▶ _What this task involves_:
Look in the material below for the line holding "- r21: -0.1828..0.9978". Set it down exactly, with each later line up to and including the line holding "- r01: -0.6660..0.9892".

*** Data extract

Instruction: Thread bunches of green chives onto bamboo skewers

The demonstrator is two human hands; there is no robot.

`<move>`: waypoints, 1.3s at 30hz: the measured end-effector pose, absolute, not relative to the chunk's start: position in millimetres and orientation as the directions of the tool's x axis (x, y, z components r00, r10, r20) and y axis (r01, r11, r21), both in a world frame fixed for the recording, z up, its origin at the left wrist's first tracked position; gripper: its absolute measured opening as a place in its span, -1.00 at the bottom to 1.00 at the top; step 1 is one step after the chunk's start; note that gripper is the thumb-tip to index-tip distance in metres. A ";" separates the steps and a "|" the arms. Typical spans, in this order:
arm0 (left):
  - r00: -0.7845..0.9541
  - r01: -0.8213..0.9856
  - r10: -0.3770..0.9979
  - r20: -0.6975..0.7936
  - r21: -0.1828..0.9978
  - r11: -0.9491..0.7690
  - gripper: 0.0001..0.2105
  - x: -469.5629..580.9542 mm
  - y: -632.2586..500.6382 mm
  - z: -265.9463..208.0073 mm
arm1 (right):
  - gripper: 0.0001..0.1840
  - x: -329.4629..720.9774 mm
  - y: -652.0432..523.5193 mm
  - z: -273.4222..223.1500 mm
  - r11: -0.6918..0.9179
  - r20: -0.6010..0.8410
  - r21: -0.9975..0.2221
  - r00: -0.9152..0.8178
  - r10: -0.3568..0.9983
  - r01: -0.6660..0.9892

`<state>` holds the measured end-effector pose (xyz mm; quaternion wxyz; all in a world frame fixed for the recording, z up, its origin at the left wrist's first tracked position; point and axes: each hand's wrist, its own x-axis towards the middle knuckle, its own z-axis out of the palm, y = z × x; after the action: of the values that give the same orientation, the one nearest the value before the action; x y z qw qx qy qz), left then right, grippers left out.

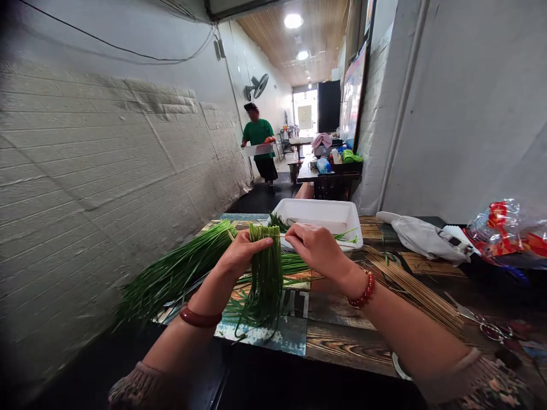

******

▶ _Exercise response_:
  - r21: -0.1828..0.9978
  - r11: -0.9491..0.7690
  - gripper: 0.0001..0.2105
  - x: -469.5629..580.9542 mm
  - y: -632.2586..500.6382 mm
  - z: -265.9463..208.0073 mm
arm1 (right):
  - gripper: 0.0001..0.1840
  - x: -329.4629..720.9774 mm
  - y: -652.0432..523.5193 mm
  - z: -273.4222..223.1500 mm
  - r11: -0.6918..0.9179
  - r20: -0.6010..0.8410
  - r21: -0.9975..0.2221
  - r00: -0.9152..0.8178
  - r10: -0.3568..0.9983
  - r01: -0.6660..0.9892

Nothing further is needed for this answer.